WHAT THE EXERCISE ASKS:
Of the entries that follow, how many lines hold the string "position"? Write the number and nothing more.

EXTRACTED INFORMATION:
=== Section Start ===

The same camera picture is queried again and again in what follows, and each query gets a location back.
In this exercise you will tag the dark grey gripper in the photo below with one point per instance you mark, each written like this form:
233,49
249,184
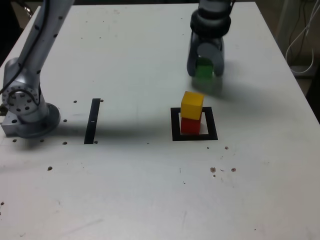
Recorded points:
208,40

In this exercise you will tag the green cube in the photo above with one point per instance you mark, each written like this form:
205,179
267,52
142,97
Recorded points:
204,70

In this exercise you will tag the yellow cube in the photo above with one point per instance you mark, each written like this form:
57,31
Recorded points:
191,106

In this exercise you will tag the red cube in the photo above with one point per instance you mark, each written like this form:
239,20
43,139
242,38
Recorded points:
190,126

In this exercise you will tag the black tape square outline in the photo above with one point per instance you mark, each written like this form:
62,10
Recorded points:
212,125

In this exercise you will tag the black tape strip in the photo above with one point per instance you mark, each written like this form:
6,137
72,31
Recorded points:
91,125

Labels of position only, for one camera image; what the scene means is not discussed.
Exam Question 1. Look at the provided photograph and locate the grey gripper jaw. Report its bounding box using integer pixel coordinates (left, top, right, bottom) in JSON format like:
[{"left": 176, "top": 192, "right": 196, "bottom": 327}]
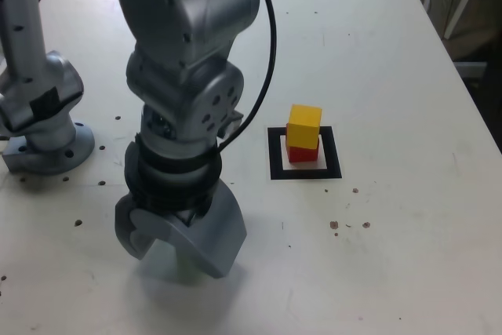
[
  {"left": 114, "top": 193, "right": 158, "bottom": 261},
  {"left": 130, "top": 183, "right": 248, "bottom": 279}
]

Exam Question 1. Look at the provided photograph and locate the red cube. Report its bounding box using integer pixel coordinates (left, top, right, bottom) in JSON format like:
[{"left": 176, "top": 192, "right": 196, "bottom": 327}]
[{"left": 286, "top": 122, "right": 322, "bottom": 164}]

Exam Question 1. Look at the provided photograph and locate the yellow cube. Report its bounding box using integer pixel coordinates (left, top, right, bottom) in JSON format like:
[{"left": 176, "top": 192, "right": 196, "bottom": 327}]
[{"left": 287, "top": 104, "right": 323, "bottom": 151}]

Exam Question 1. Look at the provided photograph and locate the black tape square outline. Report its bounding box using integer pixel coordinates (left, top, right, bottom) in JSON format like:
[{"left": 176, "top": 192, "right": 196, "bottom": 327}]
[{"left": 267, "top": 126, "right": 343, "bottom": 181}]

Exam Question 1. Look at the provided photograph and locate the small grey gripper camera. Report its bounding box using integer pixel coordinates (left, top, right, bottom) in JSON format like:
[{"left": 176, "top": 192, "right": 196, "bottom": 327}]
[{"left": 219, "top": 109, "right": 246, "bottom": 141}]

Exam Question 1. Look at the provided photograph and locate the grey metal rail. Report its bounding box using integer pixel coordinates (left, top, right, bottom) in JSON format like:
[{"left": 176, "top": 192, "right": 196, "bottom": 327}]
[{"left": 453, "top": 60, "right": 489, "bottom": 79}]

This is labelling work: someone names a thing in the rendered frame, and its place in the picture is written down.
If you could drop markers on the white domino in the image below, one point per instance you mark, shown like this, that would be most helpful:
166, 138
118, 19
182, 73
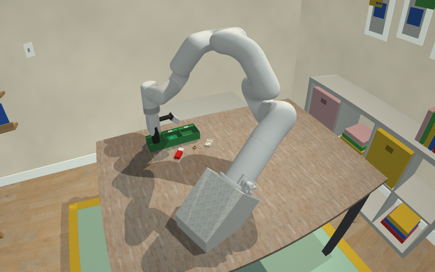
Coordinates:
209, 142

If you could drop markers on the green rack of bins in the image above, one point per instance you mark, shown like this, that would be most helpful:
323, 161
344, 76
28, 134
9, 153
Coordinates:
185, 134

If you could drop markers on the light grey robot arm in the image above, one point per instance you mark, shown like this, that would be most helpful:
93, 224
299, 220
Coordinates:
259, 87

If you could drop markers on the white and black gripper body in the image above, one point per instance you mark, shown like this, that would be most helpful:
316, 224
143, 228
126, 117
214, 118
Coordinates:
152, 121

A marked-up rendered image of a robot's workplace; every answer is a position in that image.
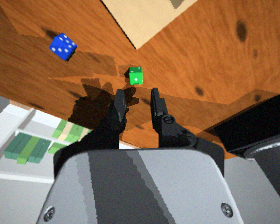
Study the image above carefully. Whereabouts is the green die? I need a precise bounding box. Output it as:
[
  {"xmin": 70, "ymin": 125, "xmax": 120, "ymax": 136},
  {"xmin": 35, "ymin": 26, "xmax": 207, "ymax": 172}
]
[{"xmin": 129, "ymin": 67, "xmax": 143, "ymax": 85}]

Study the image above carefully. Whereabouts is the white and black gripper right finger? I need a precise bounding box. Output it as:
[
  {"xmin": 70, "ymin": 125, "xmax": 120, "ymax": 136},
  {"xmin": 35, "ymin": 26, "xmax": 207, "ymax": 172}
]
[{"xmin": 150, "ymin": 88, "xmax": 225, "ymax": 178}]

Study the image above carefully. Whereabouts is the beige flat mat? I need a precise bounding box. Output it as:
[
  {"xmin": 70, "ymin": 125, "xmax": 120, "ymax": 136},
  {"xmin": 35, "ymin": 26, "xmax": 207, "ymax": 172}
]
[{"xmin": 102, "ymin": 0, "xmax": 197, "ymax": 49}]

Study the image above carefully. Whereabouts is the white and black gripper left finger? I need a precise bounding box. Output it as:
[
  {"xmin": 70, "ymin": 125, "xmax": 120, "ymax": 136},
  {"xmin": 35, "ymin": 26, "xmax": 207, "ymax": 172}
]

=== Section End ===

SOLUTION FOR THIS EXERCISE:
2